What this task involves -> Copy every entry. Do not alter a single word.

Given records below:

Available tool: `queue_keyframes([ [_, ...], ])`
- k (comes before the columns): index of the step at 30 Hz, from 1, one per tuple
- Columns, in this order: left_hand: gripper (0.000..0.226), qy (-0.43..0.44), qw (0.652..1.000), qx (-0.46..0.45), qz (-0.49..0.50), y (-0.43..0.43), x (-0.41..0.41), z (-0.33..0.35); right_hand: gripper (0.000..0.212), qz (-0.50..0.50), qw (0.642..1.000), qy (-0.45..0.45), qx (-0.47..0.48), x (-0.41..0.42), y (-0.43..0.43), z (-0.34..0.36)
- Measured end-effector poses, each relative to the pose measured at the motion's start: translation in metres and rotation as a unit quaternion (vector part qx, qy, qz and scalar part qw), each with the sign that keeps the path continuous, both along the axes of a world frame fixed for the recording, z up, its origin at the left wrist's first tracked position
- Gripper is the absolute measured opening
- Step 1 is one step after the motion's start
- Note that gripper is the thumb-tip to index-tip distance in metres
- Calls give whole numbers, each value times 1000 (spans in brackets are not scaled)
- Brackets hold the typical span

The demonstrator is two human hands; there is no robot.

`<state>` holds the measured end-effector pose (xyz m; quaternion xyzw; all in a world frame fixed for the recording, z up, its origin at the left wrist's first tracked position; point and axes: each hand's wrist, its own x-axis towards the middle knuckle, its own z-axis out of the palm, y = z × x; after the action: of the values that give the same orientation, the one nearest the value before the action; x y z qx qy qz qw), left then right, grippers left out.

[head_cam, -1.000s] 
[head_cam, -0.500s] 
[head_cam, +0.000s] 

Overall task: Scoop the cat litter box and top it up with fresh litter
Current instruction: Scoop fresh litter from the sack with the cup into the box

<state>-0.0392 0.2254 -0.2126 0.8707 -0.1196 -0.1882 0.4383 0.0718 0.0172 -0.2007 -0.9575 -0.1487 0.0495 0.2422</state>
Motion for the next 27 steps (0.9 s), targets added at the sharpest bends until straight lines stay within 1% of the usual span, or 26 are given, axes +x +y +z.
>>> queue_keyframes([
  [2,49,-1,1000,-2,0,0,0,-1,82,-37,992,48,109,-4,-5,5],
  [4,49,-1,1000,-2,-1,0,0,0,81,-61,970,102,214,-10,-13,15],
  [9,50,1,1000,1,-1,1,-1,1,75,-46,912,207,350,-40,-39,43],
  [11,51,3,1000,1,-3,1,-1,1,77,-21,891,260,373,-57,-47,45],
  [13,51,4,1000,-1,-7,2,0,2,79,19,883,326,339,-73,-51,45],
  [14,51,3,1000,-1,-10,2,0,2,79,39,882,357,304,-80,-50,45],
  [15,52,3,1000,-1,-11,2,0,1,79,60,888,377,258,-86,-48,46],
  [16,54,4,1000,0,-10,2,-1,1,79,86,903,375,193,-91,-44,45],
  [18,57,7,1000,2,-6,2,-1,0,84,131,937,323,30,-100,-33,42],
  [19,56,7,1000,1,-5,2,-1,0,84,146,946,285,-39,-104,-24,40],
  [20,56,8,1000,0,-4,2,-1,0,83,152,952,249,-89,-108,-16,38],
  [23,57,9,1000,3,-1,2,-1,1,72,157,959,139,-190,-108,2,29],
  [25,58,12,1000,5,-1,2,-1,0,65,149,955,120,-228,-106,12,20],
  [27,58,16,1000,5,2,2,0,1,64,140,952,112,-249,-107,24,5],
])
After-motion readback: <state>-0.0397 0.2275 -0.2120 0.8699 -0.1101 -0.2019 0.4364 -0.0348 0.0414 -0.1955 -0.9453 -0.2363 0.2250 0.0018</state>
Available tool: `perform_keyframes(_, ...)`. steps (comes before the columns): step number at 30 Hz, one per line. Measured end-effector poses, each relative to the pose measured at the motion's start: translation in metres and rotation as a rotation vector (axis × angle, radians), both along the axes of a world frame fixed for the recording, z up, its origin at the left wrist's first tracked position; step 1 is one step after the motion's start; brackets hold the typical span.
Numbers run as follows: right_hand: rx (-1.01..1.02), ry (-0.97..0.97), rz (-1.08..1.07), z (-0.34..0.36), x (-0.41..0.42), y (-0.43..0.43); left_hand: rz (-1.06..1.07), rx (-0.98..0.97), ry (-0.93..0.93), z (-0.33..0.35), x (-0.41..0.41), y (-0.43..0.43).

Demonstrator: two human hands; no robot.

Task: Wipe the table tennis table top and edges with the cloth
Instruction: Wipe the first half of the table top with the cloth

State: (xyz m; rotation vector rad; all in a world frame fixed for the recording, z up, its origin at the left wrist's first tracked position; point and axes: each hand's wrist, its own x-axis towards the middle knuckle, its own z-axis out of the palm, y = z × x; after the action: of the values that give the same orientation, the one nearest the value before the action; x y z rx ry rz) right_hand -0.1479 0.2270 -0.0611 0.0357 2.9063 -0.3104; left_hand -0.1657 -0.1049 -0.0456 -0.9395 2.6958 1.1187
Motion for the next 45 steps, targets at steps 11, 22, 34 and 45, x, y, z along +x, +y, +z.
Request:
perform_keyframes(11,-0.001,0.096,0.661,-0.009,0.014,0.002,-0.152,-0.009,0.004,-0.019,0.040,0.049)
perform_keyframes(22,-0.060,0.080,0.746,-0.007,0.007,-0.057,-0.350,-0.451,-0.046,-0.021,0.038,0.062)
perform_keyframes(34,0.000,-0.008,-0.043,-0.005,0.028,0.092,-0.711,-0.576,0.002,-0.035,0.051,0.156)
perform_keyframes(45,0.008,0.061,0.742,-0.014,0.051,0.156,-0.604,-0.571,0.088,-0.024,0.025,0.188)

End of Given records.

Exercise answer ->
Available tool: `queue_keyframes([ [_, ...], ])`
- k (comes before the columns): index of the step at 30 Hz, from 1, one per tuple
- Columns, in this order: left_hand: gripper (0.000..0.226), qy (-0.43..0.44), qw (0.652..1.000), qx (-0.46..0.45), qz (-0.49..0.50), y (-0.43..0.43), x (-0.41..0.41), z (-0.33..0.35); right_hand: gripper (0.000..0.212), qz (-0.50..0.50), qw (0.642..1.000), qy (-0.45..0.45), qx (-0.47..0.48), x (-0.41..0.42), y (-0.43..0.43), z (-0.34..0.36)
- Measured end-effector poses, each relative to the pose measured at the motion's start: translation in metres and rotation as a unit quaternion (vector part qx, qy, qz and scalar part qw), each with the sign that keeps the path continuous, both along the axes of a world frame fixed for the recording, z up, its origin at the left wrist's first tracked position
- Gripper is the absolute measured opening
- Step 1 is one step after the motion's start
- Note that gripper is the thumb-tip to index-tip distance in metres
- Calls give whole numbers, each value times 1000 (spans in brackets are not scaled)
- Brackets hold the typical span

The demonstrator is two human hands; there is no robot.

`<state>` holds the measured end-effector pose (xyz m; quaternion xyzw; all in a world frame fixed for the recording, z up, its origin at the left wrist's first tracked position; point and axes: each hand's wrist, its own x-axis towards the middle knuckle, its own z-axis out of the palm, y = z × x; after the action: of the values that give the same orientation, the one nearest the value before the action; x y z qx qy qz qw), left then right, grippers left out.

[head_cam, -1.000s] 
[head_cam, -0.500s] 
[head_cam, +0.000s] 

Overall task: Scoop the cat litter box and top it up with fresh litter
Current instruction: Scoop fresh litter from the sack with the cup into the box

<state>-0.0392 0.2254 -0.2126 0.8707 -0.1196 -0.1882 0.4383 0.0718 0.0172 -0.2007 -0.9575 -0.1487 0.0495 0.2422</state>
Motion for the next 27 steps (0.9 s), targets added at the sharpest bends until straight lines stay within 1% of the usual span, or 26 are given, axes +x +y +z.
>>> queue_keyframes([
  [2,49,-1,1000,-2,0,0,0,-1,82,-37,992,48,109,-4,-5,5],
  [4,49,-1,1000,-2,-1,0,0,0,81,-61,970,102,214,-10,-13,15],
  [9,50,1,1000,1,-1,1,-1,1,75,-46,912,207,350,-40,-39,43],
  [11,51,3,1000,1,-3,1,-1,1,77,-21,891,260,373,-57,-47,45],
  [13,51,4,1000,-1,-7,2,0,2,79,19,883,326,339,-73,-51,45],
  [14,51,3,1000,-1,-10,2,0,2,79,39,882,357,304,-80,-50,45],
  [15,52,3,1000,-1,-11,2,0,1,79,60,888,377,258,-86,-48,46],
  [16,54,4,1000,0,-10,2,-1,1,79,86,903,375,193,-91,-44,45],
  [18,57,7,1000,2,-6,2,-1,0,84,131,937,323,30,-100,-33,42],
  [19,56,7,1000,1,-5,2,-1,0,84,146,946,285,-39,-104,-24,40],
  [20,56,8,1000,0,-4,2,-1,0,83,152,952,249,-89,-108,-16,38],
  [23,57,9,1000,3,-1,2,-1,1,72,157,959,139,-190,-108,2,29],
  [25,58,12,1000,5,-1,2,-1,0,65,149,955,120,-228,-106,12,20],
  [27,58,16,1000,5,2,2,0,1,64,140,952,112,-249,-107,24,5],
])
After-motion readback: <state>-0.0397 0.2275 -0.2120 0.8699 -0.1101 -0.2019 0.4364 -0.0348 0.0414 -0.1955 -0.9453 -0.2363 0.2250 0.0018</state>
Available tool: `perform_keyframes(_, ...)`. steps (comes before the columns): step number at 30 Hz, one per line. Measured end-effector poses, each relative to the pose measured at the motion's start: translation in metres and rotation as a rotation vector (axis × angle, radians), both along the axes of a world frame fixed for the recording, z up, its origin at the left wrist's first tracked position; step 1 is one step after the motion's start; brackets hold the typical span.
Numbers run as follows: right_hand: rx (-1.01..1.02), ry (-0.97..0.97), rz (-1.08..1.07), z (-0.34..0.36), x (-0.41..0.42), y (-0.43..0.43); left_hand: rz (-1.06..1.07), rx (-0.98..0.97), ry (-0.93..0.93), z (-0.33..0.35), x (-0.41..0.41), y (-0.43..0.43).

Demonstrator: two human hands; no robot.

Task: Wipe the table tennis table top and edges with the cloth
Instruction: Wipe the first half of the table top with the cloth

State: (xyz m; rotation vector rad; all in a world frame fixed for the recording, z up, its origin at the left wrist's first tracked position; point and axes: each hand's wrist, its own x-axis towards the middle knuckle, its own z-axis out of the palm, y = z × x; after the action: of the values that give the same orientation, the one nearest the value before the action; x y z rx ry rz) right_hand -0.1479 0.2270 -0.0611 0.0357 2.9063 -0.3104; left_hand -0.1657 -0.1049 -0.0456 -0.9395 2.6958 1.1187
Motion for the next 45 steps, targets at steps 11, 22, 34 and 45, x, y, z along +x, +y, +z.
Request:
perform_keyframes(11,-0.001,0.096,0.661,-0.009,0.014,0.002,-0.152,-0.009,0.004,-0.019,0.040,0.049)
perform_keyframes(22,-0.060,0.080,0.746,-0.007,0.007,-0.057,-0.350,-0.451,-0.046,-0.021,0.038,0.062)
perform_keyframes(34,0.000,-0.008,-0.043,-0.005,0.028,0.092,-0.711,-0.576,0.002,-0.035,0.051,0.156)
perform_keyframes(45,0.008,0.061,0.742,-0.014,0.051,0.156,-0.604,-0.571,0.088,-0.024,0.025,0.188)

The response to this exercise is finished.